DATA FOR PROCESSING =>

——

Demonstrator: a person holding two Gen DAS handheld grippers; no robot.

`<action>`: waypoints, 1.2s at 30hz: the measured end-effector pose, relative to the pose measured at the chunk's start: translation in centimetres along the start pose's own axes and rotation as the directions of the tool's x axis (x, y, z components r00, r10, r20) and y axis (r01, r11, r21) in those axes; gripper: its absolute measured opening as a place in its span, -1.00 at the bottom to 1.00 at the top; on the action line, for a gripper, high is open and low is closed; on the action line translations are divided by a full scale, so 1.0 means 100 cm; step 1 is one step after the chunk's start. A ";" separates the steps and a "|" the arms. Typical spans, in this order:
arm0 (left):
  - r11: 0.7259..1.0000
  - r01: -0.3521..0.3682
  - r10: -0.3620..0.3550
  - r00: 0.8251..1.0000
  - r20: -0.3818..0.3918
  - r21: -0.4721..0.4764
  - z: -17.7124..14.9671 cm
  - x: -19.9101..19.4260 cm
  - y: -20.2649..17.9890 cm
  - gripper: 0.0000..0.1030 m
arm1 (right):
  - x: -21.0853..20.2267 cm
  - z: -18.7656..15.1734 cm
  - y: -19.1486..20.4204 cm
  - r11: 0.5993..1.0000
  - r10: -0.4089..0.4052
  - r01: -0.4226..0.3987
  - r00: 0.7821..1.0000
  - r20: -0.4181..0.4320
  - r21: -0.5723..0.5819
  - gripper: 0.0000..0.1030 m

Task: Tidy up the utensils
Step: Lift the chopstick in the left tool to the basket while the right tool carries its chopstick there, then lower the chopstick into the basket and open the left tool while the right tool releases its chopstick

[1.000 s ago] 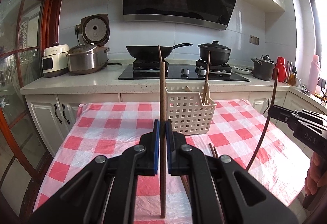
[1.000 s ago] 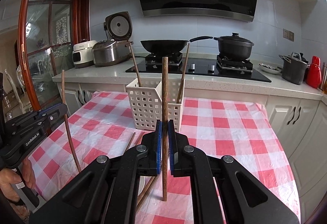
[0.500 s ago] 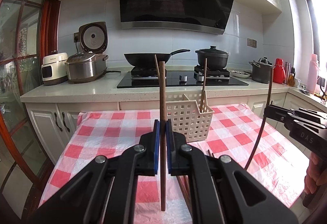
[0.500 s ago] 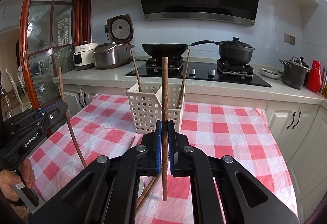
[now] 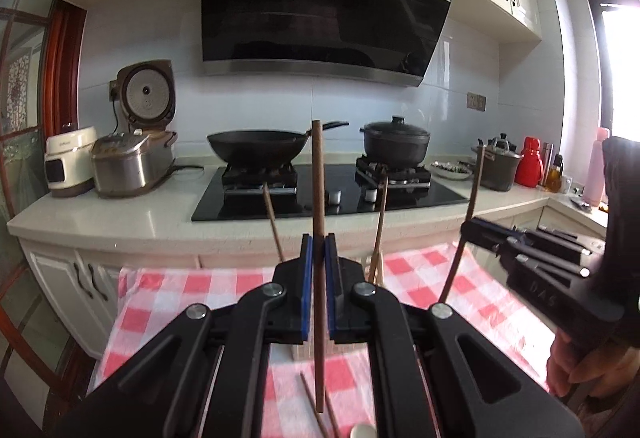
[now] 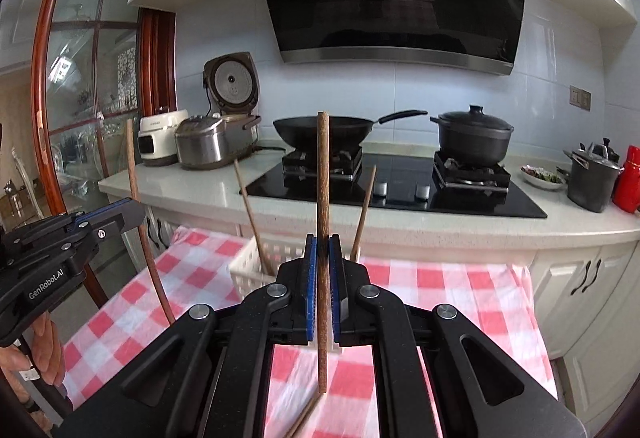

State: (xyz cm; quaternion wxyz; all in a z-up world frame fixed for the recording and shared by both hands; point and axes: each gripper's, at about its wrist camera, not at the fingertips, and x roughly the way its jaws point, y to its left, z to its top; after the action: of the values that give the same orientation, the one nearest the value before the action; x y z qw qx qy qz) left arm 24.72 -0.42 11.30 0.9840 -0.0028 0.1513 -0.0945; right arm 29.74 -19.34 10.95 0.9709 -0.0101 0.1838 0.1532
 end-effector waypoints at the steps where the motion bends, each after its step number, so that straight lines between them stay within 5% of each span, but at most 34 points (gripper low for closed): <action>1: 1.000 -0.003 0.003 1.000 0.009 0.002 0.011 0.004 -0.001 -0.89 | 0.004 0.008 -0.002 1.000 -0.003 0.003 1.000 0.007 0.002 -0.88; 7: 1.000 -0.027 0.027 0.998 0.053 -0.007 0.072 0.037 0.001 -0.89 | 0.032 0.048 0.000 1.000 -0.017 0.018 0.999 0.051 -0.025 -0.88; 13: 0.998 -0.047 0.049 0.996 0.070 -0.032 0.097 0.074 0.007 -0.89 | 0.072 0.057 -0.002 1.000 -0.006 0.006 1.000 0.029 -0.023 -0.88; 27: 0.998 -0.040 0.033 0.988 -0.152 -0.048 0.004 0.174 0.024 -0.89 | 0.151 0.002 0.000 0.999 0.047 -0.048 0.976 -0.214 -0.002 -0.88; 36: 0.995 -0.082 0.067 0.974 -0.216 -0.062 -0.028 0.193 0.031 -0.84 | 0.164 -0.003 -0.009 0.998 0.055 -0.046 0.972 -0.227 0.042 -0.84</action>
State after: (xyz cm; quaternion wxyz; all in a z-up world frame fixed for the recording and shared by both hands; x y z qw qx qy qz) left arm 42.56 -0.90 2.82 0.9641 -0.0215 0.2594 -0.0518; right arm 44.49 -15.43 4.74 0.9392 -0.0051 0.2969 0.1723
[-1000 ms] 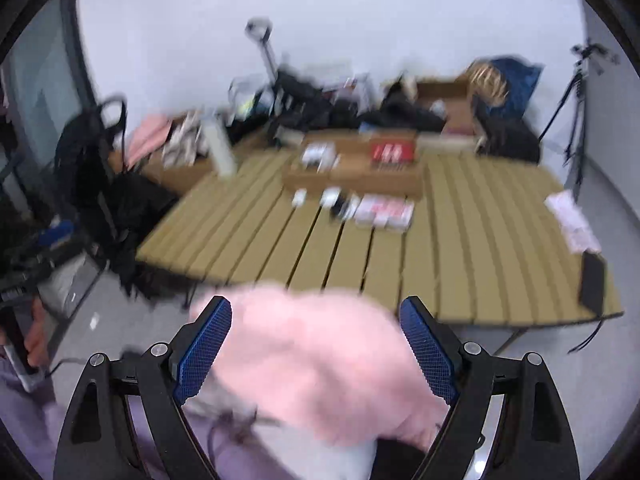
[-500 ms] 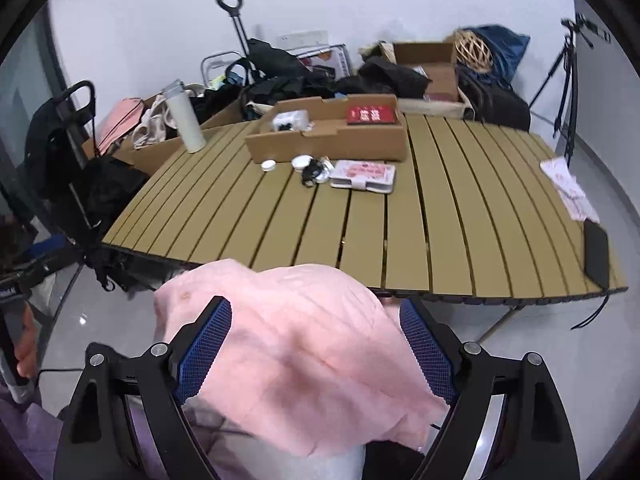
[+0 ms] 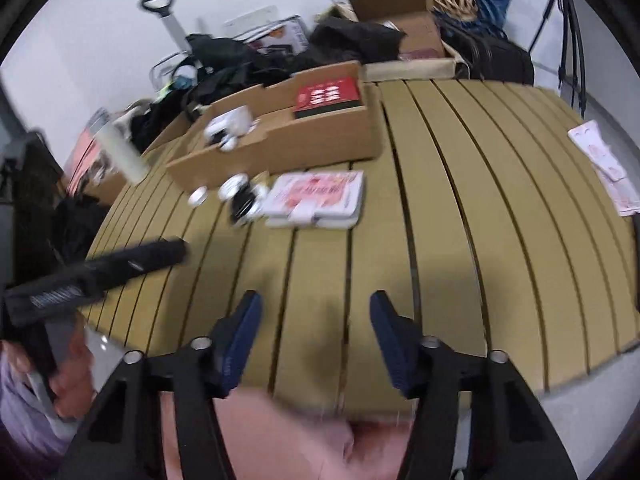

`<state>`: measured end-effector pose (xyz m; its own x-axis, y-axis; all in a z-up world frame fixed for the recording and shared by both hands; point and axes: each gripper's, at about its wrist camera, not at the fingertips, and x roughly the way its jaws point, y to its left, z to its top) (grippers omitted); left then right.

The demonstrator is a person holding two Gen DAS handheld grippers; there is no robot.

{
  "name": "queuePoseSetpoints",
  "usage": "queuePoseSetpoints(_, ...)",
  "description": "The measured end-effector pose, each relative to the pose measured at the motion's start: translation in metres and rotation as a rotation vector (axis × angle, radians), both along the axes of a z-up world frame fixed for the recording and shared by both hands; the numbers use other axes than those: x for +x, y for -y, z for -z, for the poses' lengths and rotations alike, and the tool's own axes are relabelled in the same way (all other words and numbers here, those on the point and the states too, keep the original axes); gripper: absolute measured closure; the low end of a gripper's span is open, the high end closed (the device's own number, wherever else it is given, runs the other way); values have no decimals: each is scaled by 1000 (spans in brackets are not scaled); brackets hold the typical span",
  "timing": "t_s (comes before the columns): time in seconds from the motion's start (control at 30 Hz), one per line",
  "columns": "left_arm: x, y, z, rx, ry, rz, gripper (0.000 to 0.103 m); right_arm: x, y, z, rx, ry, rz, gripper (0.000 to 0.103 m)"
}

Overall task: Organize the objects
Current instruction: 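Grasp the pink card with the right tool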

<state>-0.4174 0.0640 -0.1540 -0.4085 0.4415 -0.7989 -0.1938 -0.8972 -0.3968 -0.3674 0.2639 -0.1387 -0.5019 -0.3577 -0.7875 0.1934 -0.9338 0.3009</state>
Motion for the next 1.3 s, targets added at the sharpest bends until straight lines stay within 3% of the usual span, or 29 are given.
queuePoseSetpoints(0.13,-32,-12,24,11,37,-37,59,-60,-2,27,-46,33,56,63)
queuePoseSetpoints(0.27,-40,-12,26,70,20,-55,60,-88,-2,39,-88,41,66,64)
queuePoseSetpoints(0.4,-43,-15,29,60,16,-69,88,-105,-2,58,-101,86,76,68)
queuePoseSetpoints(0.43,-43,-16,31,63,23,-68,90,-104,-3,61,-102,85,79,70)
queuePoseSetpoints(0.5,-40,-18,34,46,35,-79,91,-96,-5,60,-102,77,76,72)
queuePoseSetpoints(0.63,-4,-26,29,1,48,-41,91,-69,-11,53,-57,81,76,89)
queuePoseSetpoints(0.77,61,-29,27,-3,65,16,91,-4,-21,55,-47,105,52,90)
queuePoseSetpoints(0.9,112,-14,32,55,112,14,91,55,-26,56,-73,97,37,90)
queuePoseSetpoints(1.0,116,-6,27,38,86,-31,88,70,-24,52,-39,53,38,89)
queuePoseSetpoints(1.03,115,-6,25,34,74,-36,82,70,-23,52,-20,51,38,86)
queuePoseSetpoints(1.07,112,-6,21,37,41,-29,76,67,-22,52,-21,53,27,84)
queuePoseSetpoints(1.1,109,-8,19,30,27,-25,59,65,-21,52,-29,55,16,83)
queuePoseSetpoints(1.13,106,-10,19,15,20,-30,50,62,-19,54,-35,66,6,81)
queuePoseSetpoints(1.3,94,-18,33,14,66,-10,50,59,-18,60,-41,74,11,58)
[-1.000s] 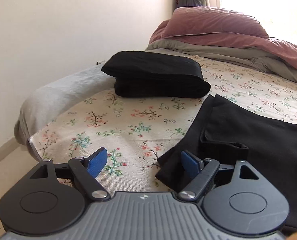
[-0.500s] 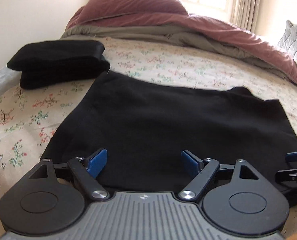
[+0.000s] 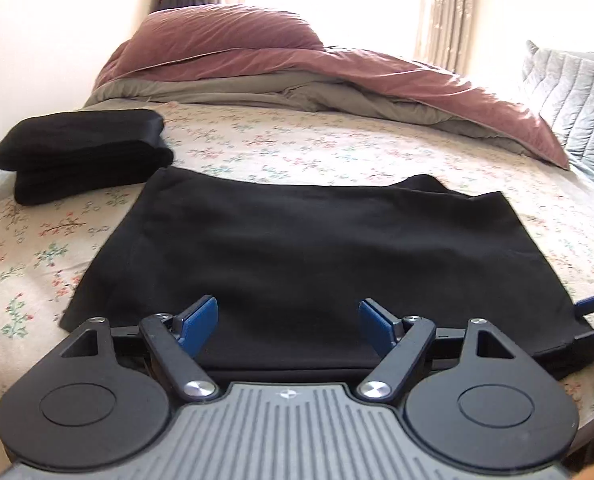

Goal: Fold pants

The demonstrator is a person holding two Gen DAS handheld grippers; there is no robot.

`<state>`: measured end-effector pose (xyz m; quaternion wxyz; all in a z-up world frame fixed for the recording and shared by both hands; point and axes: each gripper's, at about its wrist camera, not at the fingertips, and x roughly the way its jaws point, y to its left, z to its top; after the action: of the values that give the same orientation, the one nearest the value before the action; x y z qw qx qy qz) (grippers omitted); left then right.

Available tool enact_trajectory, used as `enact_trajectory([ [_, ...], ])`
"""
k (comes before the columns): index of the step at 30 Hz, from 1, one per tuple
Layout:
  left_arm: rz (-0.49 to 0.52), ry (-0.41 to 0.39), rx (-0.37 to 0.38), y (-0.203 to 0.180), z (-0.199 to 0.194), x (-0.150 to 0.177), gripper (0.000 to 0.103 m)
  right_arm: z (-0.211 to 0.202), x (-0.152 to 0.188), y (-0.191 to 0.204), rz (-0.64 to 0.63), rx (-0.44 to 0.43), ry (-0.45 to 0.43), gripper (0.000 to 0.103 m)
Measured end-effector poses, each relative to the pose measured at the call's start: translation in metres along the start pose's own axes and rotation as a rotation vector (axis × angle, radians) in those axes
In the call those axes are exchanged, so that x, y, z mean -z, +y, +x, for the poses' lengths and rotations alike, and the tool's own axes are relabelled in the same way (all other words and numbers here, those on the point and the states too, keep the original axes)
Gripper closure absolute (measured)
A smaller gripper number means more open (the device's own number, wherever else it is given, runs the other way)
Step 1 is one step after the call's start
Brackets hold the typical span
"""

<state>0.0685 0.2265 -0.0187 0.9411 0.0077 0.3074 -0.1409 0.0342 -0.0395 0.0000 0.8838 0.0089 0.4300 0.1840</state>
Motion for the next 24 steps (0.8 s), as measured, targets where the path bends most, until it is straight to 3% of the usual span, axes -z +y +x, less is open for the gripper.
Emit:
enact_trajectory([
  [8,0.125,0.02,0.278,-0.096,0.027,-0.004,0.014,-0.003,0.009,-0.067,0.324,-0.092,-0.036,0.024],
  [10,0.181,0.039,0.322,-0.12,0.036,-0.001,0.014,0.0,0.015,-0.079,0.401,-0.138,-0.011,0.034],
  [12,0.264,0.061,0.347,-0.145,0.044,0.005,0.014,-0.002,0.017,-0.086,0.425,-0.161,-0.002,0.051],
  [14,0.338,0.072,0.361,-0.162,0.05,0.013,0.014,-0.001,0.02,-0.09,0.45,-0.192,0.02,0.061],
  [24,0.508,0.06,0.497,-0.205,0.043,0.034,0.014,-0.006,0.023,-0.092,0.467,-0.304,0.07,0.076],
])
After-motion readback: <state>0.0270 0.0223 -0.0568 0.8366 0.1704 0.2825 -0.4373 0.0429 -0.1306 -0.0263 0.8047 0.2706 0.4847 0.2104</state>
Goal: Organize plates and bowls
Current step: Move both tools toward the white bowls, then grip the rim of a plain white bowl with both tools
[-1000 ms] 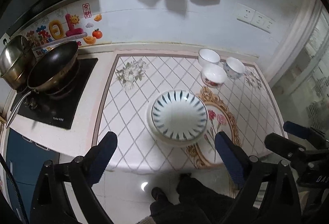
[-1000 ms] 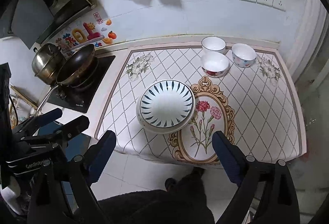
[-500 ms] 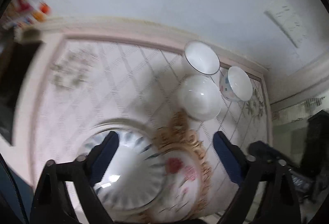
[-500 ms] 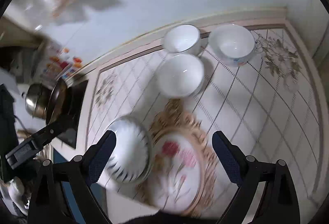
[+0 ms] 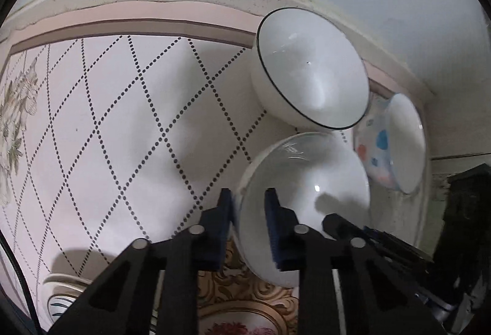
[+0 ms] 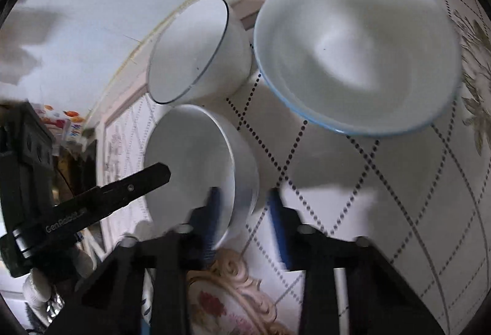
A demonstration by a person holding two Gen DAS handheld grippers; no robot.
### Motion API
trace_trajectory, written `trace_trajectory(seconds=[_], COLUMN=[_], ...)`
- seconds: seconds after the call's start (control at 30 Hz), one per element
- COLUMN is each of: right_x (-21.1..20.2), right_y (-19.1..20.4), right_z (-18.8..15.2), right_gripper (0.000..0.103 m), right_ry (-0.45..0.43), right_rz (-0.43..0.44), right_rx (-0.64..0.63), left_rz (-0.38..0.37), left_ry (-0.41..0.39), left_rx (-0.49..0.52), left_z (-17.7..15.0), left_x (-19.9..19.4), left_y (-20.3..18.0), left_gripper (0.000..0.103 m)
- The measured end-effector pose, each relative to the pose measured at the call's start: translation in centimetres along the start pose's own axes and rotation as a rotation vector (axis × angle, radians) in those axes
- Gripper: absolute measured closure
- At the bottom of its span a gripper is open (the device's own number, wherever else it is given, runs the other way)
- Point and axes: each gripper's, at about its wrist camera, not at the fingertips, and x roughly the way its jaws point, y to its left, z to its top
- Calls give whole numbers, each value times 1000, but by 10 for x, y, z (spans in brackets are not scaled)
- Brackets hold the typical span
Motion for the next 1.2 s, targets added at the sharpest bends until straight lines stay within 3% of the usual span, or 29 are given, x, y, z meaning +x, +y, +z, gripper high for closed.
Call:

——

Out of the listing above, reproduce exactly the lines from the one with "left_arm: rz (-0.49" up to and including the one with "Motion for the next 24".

WRITTEN RESPONSE =>
  left_arm: rz (-0.49 to 0.52), ry (-0.41 to 0.39), rx (-0.37 to 0.38), y (-0.203 to 0.180), z (-0.199 to 0.194), x (-0.150 to 0.177), gripper (0.000 to 0.103 m)
  right_arm: z (-0.211 to 0.202), x (-0.152 to 0.188), y (-0.191 to 0.204), rz (-0.64 to 0.63), rx (-0.44 to 0.43), ry (-0.45 to 0.43), gripper (0.000 to 0.103 m)
Measured end-effector poses, each relative to the pose measured at the call's start: translation in metres along the start pose's own axes and rotation as a rotation vector (axis × angle, radians) in those axes
In the call those axes are exchanged, so that x, y, z mean -z, +y, +x, for the poses' lengths and rotations alike, and the tool's own axes are relabelled in the same way (all other words and numbers here, those on the point and the states too, keep the original axes)
Gripper closure absolute (measured)
A smaller gripper number means more open (the device's own number, wherever else it is given, runs the other way)
Step 1 is one step after the call's start
Brackets hold the typical span
"""

<state>0.0685 0.2265 -0.0187 0.9411 0.0077 0.3074 -0.1409 0.0342 -0.0395 0.0000 0.8838 0.0089 0.4300 0.1840</state>
Motion for the next 24 steps (0.8 s), as measured, targets where the path bends most, until it is straight to 3% of the usual span, axes -z +y +x, less is open for the gripper.

No additional output is needed.